§ Your instructions:
Restate all of the following data exactly, keeping any images out of the copy.

§ Source data:

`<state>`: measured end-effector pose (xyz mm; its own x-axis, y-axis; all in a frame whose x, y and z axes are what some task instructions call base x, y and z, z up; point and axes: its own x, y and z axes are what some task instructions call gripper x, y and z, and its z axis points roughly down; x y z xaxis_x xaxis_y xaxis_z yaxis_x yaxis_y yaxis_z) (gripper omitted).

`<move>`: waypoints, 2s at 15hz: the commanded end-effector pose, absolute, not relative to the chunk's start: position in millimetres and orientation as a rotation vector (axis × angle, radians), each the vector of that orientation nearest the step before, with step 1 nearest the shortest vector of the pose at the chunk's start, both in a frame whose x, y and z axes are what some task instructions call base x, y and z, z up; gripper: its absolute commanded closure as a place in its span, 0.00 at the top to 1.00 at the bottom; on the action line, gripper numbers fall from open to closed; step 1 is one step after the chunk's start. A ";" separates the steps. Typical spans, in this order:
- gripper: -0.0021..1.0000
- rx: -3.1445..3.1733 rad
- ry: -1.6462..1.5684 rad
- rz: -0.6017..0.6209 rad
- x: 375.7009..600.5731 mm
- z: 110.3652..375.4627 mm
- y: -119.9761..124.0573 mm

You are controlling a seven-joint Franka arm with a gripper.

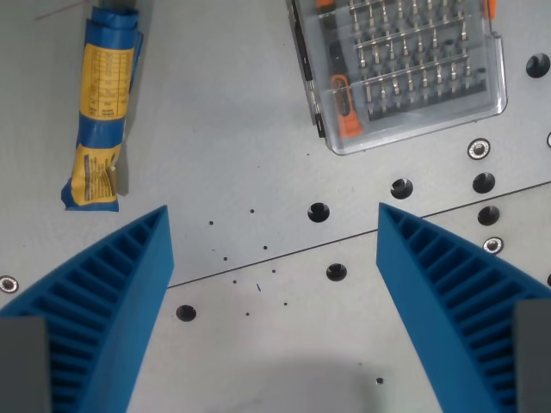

§ Output:
`<state>`: measured end-effector pose (xyz mm; its own x-axis, y-axis; all in a frame whose x, y and z axes are what some task instructions call base x, y and z, z up; point and axes: its own x, y and z axes are what some task instructions call gripper x, y and z, and its z axis points roughly down; x y z xaxis_x xaxis_y xaxis_z yaxis_x yaxis_y yaxis_z) (gripper omitted).

`<move>`: waypoints, 2s at 15hz: the commanded end-effector pose, absolute, not relative to the chunk's start: position in millimetres and orientation as a rotation vector (axis × angle, radians), each the vector of that orientation nearest the step before, with step 1 nearest the shortest vector of the pose at the chunk's start, both in a frame whose x, y and z axes are what some task instructions call base x, y and z, z up; gripper: its absolute commanded closure as a place in its span, 0.00 at the top to 1.00 at the bottom; on the action line, gripper numbers fall from open to closed; step 1 is one step after the chunk's start. A ";" separates the steps. Typical spans, in this order:
- gripper: -0.0021..1.0000
- rx: -3.1445..3.1733 rad
- ry: -1.6462..1.5684 rad
- rz: -0.6017..0.6209 rad
- x: 375.7009..600.5731 mm
- z: 110.3652..375.4627 mm
- y: -119.9761..124.0573 mm

You are controlling a seven-joint Franka arm with a gripper.

No more is needed to finish this exercise.